TASK GOAL: Could you return the whole listing, character for character?
Top of STORED DATA
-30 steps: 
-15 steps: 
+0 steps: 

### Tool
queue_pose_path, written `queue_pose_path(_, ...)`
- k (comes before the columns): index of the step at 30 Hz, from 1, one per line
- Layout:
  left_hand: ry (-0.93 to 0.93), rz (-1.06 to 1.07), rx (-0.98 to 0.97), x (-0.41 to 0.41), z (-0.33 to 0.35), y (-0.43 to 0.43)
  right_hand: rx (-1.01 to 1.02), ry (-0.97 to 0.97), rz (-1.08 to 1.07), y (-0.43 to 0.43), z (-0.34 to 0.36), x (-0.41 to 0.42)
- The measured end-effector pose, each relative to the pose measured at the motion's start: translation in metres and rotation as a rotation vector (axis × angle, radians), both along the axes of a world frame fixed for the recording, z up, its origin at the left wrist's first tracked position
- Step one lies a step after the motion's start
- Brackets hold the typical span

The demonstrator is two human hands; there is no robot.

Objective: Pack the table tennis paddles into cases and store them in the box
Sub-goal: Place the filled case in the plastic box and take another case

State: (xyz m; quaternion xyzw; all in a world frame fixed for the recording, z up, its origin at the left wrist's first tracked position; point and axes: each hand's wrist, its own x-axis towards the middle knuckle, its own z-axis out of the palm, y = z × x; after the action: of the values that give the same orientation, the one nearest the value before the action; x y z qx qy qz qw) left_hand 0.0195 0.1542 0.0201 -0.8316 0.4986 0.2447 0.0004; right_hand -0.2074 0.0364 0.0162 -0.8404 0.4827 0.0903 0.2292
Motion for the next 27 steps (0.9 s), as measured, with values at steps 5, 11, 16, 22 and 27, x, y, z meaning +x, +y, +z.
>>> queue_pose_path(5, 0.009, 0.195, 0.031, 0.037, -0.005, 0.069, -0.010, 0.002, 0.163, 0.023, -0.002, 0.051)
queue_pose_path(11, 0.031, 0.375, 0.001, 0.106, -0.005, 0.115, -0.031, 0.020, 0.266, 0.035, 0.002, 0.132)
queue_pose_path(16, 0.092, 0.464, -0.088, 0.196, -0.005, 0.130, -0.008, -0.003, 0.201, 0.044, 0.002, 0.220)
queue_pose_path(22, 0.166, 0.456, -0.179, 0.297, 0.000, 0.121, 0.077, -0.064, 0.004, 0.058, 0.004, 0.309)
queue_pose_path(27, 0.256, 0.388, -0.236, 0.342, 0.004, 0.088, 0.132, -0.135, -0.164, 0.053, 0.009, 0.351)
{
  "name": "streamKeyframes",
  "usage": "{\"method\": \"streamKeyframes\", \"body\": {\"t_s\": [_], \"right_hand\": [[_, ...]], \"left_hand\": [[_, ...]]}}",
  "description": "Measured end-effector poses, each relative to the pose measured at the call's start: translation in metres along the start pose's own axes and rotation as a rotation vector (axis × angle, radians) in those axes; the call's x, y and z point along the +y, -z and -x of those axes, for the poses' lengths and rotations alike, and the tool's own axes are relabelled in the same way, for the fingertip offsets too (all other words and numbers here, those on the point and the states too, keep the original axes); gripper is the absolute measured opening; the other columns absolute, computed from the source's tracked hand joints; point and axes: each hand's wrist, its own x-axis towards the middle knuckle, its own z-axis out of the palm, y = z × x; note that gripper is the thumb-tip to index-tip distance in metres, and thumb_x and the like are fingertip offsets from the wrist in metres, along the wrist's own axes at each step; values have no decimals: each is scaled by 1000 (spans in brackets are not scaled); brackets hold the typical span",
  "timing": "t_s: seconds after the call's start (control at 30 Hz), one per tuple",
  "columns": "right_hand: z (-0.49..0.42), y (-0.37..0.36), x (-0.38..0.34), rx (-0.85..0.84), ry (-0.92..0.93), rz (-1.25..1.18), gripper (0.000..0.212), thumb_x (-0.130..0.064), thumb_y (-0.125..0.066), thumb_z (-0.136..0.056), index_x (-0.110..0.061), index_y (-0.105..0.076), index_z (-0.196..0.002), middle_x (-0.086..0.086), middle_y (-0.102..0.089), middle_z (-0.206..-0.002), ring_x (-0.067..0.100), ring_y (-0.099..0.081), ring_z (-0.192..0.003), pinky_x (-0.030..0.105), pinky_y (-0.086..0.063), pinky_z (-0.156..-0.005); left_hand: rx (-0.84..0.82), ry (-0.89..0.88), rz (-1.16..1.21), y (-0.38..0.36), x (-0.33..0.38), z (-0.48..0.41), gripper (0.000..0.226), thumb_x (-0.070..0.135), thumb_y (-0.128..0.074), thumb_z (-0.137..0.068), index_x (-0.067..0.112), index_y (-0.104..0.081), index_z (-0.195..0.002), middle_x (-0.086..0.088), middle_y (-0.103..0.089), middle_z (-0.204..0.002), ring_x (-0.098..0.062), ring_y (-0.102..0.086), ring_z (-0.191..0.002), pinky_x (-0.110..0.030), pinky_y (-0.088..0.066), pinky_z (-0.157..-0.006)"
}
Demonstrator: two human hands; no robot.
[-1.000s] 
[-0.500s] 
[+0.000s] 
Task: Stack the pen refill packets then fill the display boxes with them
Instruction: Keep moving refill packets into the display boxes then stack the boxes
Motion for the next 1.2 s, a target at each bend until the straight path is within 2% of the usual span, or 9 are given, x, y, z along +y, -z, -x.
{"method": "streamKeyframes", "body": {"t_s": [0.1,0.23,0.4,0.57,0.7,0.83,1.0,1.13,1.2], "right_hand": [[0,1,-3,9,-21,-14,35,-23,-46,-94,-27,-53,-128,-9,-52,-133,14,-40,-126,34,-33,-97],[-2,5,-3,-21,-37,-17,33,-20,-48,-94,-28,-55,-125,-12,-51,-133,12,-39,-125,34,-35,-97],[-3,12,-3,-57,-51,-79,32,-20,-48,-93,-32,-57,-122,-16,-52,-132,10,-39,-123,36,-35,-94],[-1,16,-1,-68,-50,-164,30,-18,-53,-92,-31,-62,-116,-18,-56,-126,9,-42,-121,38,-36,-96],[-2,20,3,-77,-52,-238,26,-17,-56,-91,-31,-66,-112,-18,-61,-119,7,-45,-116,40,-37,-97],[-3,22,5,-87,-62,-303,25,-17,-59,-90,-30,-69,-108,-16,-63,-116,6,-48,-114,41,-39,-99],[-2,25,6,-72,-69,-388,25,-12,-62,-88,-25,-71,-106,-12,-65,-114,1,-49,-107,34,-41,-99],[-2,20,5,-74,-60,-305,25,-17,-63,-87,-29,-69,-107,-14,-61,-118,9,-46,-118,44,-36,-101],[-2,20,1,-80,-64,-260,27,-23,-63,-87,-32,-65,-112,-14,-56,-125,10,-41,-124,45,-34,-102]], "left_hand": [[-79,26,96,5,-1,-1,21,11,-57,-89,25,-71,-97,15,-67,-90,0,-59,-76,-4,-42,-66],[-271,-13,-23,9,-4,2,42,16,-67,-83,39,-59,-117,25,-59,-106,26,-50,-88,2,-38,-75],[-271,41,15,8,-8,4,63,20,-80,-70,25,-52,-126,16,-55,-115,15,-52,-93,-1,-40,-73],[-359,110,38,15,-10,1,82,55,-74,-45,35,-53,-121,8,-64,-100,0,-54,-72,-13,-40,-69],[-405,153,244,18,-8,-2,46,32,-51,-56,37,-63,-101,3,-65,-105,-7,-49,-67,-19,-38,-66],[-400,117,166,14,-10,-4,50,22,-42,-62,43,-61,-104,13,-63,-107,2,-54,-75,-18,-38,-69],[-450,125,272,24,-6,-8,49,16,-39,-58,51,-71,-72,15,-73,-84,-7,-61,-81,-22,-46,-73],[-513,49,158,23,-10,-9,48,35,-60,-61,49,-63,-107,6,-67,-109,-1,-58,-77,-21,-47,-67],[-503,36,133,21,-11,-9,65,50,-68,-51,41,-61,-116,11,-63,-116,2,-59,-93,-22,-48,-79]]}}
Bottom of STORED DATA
EXERCISE SOLUTION:
-30 steps: 
-15 steps: 
+0 steps: 

### Tool
queue_pose_path, written `queue_pose_path(_, ...)`
- k (comes before the columns): index of the step at 30 Hz, from 1, one per line
- Layout:
  left_hand: ry (-0.93 to 0.93), rz (-1.06 to 1.07), rx (-0.98 to 0.97), x (-0.41 to 0.41), z (-0.33 to 0.35), y (-0.43 to 0.43)
  right_hand: rx (-1.01 to 1.02), ry (-0.97 to 0.97), rz (-1.08 to 1.07), y (-0.43 to 0.43), z (-0.34 to 0.36), x (-0.41 to 0.42)
- The measured end-effector pose, each relative to the pose measured at the motion's start: translation in metres and rotation as a rotation vector (axis × angle, radians), both along the axes of a world frame fixed for the recording, z up, its origin at the left wrist's first tracked position
- Step one lies a step after the motion's start
- Brackets hold the typical span

The demonstrator is two human hands; there is no robot.

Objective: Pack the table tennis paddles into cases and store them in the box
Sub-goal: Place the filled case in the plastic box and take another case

State: (xyz m; quaternion xyzw; all in a world frame fixed for the recording, z up, its origin at the left wrist's first tracked position; point and axes: each hand's wrist, its own x-axis towards the middle knuckle, its own z-axis out of the palm, y = z × x; after the action: of the values that give the same orientation, the one nearest the value before the action; x y z qx qy qz qw) left_hand 0.0195 0.1542 0.0201 -0.8316 0.4986 0.2447 0.0004; right_hand -0.2074 0.0364 0.0162 -0.8404 0.4827 0.0903 0.2292
Motion for the next 27 steps (0.9 s), as measured, with values at steps 5, 11, 16, 22 and 27, x, y, z meaning +x, +y, +z.
>>> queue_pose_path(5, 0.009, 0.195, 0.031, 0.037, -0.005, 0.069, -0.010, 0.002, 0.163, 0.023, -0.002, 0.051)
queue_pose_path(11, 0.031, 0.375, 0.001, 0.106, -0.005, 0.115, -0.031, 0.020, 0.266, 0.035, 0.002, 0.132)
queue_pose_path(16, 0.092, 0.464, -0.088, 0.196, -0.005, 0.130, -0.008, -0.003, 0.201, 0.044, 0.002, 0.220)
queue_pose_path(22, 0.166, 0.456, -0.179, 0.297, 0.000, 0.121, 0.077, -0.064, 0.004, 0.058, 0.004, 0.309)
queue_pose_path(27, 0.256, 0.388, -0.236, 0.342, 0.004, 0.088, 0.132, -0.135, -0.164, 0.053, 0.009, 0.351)
{
  "name": "streamKeyframes",
  "usage": "{\"method\": \"streamKeyframes\", \"body\": {\"t_s\": [_], \"right_hand\": [[_, ...]], \"left_hand\": [[_, ...]]}}",
  "description": "Measured end-effector poses, each relative to the pose measured at the call's start: translation in metres along the start pose's own axes and rotation as a rotation vector (axis × angle, radians) in those axes; the call's x, y and z point along the +y, -z and -x of those axes, for the poses' lengths and rotations alike, and the tool's own axes are relabelled in the same way, for the fingertip offsets too (all other words and numbers here, those on the point and the states too, keep the original axes); gripper is the absolute measured opening; the other columns absolute, computed from the source's tracked hand joints; point and axes: each hand's wrist, its own x-axis towards the middle knuckle, its own z-axis out of the palm, y = z × x; note that gripper is the thumb-tip to index-tip distance in metres, and thumb_x and the like are fingertip offsets from the wrist in metres, along the wrist's own axes at each step; values have no decimals: each is scaled by 1000 (spans in brackets are not scaled); brackets hold the typical span",
  "timing": "t_s: seconds after the call's start (control at 30 Hz), one per tuple",
  "columns": "right_hand: z (-0.49..0.42), y (-0.37..0.36), x (-0.38..0.34), rx (-0.85..0.84), ry (-0.92..0.93), rz (-1.25..1.18), gripper (0.000..0.212), thumb_x (-0.130..0.064), thumb_y (-0.125..0.066), thumb_z (-0.136..0.056), index_x (-0.110..0.061), index_y (-0.105..0.076), index_z (-0.196..0.002), middle_x (-0.086..0.086), middle_y (-0.102..0.089), middle_z (-0.206..-0.002), ring_x (-0.067..0.100), ring_y (-0.099..0.081), ring_z (-0.192..0.003), pinky_x (-0.030..0.105), pinky_y (-0.086..0.063), pinky_z (-0.156..-0.005); left_hand: rx (-0.84..0.82), ry (-0.89..0.88), rz (-1.16..1.21), y (-0.38..0.36), x (-0.33..0.38), z (-0.48..0.41), gripper (0.000..0.226), thumb_x (-0.070..0.135), thumb_y (-0.128..0.074), thumb_z (-0.137..0.068), index_x (-0.067..0.112), index_y (-0.104..0.081), index_z (-0.195..0.002), middle_x (-0.086..0.088), middle_y (-0.103..0.089), middle_z (-0.204..0.002), ring_x (-0.098..0.062), ring_y (-0.102..0.086), ring_z (-0.191..0.002), pinky_x (-0.110..0.030), pinky_y (-0.088..0.066), pinky_z (-0.157..-0.006)"
}
Demonstrator: two human hands; no robot.
[-1.000s] 
[-0.500s] 
[+0.000s] 
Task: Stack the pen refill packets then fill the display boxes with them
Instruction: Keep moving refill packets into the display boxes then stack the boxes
Motion for the next 1.2 s, a target at each bend until the straight path is within 2% of the usual span, or 9 are given, x, y, z along +y, -z, -x.
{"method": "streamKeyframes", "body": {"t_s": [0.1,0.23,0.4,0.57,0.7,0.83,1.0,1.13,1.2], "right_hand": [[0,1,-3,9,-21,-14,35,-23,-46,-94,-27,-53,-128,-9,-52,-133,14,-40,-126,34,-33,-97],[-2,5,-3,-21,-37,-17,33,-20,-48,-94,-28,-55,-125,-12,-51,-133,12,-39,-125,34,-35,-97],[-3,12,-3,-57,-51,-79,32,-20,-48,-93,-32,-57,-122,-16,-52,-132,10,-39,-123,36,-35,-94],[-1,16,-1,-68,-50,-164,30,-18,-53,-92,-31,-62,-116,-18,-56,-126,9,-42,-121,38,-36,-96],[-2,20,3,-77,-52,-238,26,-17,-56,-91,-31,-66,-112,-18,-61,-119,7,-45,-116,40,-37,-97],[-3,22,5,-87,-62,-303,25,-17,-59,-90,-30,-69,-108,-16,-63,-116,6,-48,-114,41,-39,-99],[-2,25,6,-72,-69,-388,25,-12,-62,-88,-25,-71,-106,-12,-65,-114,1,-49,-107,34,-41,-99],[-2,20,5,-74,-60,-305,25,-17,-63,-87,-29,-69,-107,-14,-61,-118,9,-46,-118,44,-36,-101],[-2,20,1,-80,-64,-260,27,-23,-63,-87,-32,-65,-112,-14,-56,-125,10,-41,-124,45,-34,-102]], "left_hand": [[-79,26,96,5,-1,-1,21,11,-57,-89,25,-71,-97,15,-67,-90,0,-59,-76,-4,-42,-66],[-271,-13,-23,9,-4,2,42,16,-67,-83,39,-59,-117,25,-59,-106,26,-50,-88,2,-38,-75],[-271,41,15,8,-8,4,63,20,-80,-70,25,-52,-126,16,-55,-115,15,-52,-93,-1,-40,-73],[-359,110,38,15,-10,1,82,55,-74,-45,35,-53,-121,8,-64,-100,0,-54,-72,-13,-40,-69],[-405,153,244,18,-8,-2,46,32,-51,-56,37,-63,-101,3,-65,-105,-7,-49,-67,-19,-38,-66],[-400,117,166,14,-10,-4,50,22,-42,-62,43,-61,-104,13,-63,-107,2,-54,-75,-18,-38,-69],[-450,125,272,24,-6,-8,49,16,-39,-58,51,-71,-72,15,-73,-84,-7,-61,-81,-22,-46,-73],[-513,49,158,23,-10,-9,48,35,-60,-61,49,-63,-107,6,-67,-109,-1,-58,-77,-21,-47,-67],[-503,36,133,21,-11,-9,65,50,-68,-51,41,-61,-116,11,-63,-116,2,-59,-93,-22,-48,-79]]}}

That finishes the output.